WORK REQUEST -> Your answer must consist of exactly the lines below, starting with the line with "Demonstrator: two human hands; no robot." and going on through the line with "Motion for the", and nothing else.

━━━━━ AVAILABLE DATA

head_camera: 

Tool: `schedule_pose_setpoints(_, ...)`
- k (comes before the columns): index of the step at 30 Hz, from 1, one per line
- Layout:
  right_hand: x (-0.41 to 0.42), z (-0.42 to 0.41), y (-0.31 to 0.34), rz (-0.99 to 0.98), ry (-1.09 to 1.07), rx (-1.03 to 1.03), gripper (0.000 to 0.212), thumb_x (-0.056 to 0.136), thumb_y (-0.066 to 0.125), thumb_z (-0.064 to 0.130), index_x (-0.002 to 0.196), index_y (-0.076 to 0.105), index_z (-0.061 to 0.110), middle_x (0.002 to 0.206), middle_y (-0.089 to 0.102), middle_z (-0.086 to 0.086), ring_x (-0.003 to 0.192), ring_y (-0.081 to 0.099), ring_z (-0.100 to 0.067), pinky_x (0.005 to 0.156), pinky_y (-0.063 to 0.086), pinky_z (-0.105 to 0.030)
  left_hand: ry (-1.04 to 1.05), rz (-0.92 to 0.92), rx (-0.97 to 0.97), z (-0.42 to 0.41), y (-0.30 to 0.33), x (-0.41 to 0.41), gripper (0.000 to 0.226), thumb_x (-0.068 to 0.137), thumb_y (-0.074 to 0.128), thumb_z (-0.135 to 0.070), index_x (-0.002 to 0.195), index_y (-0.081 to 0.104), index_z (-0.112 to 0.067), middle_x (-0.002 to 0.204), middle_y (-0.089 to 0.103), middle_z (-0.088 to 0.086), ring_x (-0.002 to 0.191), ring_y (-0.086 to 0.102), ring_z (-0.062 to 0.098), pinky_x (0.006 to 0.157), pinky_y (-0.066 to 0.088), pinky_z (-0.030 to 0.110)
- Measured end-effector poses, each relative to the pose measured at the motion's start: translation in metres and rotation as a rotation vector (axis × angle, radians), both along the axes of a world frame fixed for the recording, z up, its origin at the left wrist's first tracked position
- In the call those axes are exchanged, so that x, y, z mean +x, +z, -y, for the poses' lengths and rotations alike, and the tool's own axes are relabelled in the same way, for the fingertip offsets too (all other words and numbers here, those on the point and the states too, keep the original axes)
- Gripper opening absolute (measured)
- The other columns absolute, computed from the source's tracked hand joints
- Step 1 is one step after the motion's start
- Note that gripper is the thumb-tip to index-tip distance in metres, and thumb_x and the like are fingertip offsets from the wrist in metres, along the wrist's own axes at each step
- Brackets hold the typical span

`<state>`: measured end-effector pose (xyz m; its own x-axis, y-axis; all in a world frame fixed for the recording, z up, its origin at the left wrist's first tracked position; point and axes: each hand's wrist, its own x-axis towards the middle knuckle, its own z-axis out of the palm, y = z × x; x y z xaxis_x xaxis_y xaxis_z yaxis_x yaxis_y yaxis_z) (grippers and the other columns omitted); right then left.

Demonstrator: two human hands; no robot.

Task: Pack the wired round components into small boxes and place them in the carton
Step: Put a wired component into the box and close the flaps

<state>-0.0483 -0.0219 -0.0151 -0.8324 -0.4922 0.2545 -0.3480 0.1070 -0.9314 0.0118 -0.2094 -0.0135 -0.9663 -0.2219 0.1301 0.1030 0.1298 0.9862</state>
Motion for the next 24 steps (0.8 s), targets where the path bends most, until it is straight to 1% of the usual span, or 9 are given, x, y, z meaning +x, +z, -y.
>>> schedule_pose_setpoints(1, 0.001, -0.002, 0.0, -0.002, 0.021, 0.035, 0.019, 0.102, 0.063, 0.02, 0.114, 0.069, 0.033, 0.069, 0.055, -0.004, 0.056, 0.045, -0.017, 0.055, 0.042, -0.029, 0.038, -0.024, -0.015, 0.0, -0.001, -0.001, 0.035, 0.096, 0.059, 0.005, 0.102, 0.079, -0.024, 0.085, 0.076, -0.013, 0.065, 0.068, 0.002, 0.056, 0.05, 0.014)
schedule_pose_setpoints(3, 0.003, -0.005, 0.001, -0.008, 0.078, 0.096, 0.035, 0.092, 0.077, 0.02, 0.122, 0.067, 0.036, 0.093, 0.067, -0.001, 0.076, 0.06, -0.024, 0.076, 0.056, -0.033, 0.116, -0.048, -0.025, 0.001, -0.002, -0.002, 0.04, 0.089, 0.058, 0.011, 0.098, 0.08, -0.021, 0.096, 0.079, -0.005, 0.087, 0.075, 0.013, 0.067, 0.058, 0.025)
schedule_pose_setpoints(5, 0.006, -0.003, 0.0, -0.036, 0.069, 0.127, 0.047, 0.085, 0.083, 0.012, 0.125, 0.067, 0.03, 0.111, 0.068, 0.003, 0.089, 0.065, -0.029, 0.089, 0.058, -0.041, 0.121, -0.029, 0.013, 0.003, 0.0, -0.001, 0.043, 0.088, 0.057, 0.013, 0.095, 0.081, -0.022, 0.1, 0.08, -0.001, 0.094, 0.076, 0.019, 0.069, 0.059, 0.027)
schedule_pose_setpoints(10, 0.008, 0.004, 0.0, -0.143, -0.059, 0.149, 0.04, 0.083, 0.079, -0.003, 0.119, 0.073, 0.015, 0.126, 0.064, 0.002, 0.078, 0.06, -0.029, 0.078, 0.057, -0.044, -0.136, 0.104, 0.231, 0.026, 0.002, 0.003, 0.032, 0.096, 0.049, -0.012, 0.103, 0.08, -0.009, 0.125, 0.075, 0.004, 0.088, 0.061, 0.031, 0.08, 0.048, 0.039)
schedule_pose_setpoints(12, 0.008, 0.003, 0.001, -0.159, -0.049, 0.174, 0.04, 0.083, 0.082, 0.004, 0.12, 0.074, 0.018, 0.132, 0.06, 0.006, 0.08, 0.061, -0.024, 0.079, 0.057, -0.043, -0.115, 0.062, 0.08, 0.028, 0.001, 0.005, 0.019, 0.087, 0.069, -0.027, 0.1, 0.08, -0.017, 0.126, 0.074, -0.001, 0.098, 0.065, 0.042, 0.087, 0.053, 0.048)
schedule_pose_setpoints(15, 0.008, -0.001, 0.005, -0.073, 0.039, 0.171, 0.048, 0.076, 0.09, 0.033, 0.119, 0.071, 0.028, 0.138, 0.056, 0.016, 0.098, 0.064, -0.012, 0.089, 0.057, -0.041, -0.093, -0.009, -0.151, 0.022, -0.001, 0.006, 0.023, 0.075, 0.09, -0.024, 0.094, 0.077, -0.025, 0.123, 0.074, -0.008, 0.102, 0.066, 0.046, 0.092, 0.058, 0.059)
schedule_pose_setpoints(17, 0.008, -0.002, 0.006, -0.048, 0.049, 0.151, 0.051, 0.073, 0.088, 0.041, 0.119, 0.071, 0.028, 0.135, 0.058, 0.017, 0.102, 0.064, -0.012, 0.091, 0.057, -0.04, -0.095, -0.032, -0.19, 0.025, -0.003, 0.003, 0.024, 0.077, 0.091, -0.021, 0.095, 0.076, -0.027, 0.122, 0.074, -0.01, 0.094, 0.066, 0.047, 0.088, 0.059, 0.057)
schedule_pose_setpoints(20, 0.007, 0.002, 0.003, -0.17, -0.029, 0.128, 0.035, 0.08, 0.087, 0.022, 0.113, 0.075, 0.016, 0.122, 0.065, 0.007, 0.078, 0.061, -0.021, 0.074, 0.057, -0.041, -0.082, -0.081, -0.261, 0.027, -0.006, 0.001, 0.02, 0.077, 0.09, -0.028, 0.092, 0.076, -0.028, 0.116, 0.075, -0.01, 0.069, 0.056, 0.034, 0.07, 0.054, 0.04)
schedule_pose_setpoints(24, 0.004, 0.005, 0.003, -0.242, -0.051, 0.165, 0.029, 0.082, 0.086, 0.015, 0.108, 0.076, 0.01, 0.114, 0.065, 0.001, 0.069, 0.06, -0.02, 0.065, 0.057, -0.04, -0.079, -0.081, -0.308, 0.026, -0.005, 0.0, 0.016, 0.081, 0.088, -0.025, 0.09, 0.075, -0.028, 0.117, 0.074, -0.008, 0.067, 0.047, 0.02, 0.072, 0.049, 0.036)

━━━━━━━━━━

SOLUTION TO THIS EXERCISE ->
Demonstrator: two human hands; no robot.

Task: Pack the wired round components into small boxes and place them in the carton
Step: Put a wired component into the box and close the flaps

<state>-0.0483 -0.0219 -0.0151 -0.8324 -0.4922 0.2545 -0.3480 0.1070 -0.9314 0.0118 -0.2094 -0.0135 -0.9663 -0.2219 0.1301 0.1030 0.1298 0.9862</state>
Motion for the next 24 steps (0.8 s), targets where the path bends most, until it is straight to 1% of the usual span, or 9 are given, x, y, z meaning +x, +z, -y.

The required output is now complete.